I think a lot of salespeople are great at kicking things off but poor at getting the job finished and I know I’m stating the obvious. There’s a lot of sales people out there who are doing well because the brand they represent is powerful but put them inside a startup and they suddenly become very average. I’ve taken a lot of calls from salespeople this year because I’ve been investing in CRM and other tools and I have to say most of the calls were poor, too many situation questions, no idea how to position their conversational framework to give me some value. Then there’s an urgency to demo. They get emotional if they couldn’t uncover a problem in my business which meant it was pointless to proceed, and some of them relied on email as a medium for the entire conversation. I don’t think any of them checked me out on LinkedIn.

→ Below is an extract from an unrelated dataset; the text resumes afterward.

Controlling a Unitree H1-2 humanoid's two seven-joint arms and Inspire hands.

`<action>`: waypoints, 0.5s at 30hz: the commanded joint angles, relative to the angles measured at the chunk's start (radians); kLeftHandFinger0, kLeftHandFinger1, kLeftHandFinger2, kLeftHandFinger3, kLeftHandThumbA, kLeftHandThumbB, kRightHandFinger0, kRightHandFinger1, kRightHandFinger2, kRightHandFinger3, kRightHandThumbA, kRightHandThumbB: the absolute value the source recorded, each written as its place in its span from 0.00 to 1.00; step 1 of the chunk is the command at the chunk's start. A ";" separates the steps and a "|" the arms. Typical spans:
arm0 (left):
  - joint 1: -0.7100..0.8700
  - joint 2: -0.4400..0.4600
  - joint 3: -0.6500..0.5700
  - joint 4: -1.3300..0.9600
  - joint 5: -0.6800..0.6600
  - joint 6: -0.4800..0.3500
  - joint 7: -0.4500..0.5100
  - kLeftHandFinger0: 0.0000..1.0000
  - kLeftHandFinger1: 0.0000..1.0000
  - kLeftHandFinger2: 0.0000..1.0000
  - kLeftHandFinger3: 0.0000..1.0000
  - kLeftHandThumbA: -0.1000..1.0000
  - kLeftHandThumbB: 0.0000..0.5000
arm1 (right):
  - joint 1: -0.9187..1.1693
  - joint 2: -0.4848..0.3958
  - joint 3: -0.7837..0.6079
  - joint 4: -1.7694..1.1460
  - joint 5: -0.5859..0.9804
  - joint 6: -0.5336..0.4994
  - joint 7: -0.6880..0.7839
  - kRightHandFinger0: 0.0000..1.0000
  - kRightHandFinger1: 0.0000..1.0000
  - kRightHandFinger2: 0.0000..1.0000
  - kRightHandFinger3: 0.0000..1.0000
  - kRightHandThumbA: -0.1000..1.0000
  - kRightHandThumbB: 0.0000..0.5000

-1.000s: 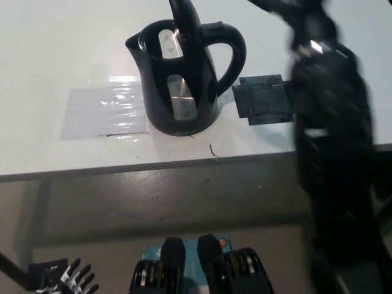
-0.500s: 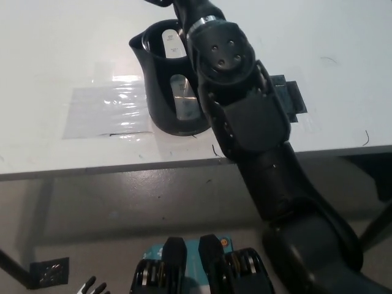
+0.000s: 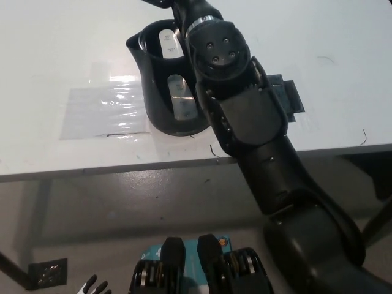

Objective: The robot uses its right hand to push down on the lid of a kettle kept in the middle of the desk to close it

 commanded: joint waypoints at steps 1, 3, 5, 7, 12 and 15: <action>0.014 0.009 0.007 -0.012 -0.029 -0.042 -0.030 1.00 1.00 1.00 1.00 1.00 0.97 | -0.083 -0.014 -0.003 -0.043 -0.001 -0.041 -0.016 1.00 1.00 1.00 1.00 0.57 0.16; 0.016 0.010 0.007 -0.007 -0.031 -0.046 -0.033 1.00 1.00 1.00 1.00 1.00 0.97 | -0.086 -0.014 -0.004 -0.048 0.002 -0.034 -0.014 1.00 1.00 1.00 1.00 0.57 0.16; 0.018 0.010 0.008 -0.005 -0.031 -0.045 -0.029 1.00 1.00 1.00 1.00 1.00 0.99 | -0.086 -0.014 -0.004 -0.063 0.004 -0.027 -0.011 1.00 1.00 1.00 1.00 0.57 0.17; 0.021 0.011 0.005 -0.013 -0.032 -0.043 -0.031 1.00 1.00 1.00 1.00 1.00 0.98 | -0.086 -0.018 -0.006 -0.073 0.012 -0.025 -0.002 1.00 1.00 1.00 1.00 0.56 0.17; 0.024 0.012 0.003 -0.016 -0.027 -0.043 -0.027 1.00 1.00 1.00 1.00 1.00 0.98 | -0.081 -0.018 -0.007 -0.087 0.012 -0.011 -0.009 1.00 1.00 1.00 1.00 0.55 0.20; 0.022 0.014 0.003 -0.018 -0.032 -0.040 -0.031 1.00 1.00 1.00 1.00 1.00 0.97 | -0.071 -0.021 -0.004 -0.091 0.010 -0.017 -0.010 1.00 1.00 1.00 1.00 0.54 0.19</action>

There were no tough questions, no clarifying questions just pointless questions that offered no value to me or to them. Because I either downloaded a trial, whitepaper or whatever, it was assumed that I had a need and that their website, product lit, had given me sufficient intel to make a buying decision.
I think there’s a lot of firms out there that don’t care about their people, they hire badly and don’t go deep enough during the interview process to assess weaknesses that can be coached out , they don’t train properly if at all and they don’t model the behaviours they’d like to see their sales people have.
David Brock says
Sean, thanks for the great observations and building on Martin’s discussion. You cover a huge amount of terrific ideas. I’d like to focus on your last paragraph. Ultimately, I think it’s comes down to great sales leadership. After all, we are accountable for the people we have, and doing everything we can to maximize performance. That’s our job! Too often, the “bad salesmanship” we see is simply people doing what they have been trained to do, what they are being measured on. So the problem is less with them and more with management (sales and corporate).
If we are really serious about improving sales performance, we need to get really serious about sales leadership–hiring the right people, coaching them to maximize performance, providing training, systems, tools to help; getting them the support they need; and addressing poor performers — not just burying our heads in the sand. Thanks for the great contribution!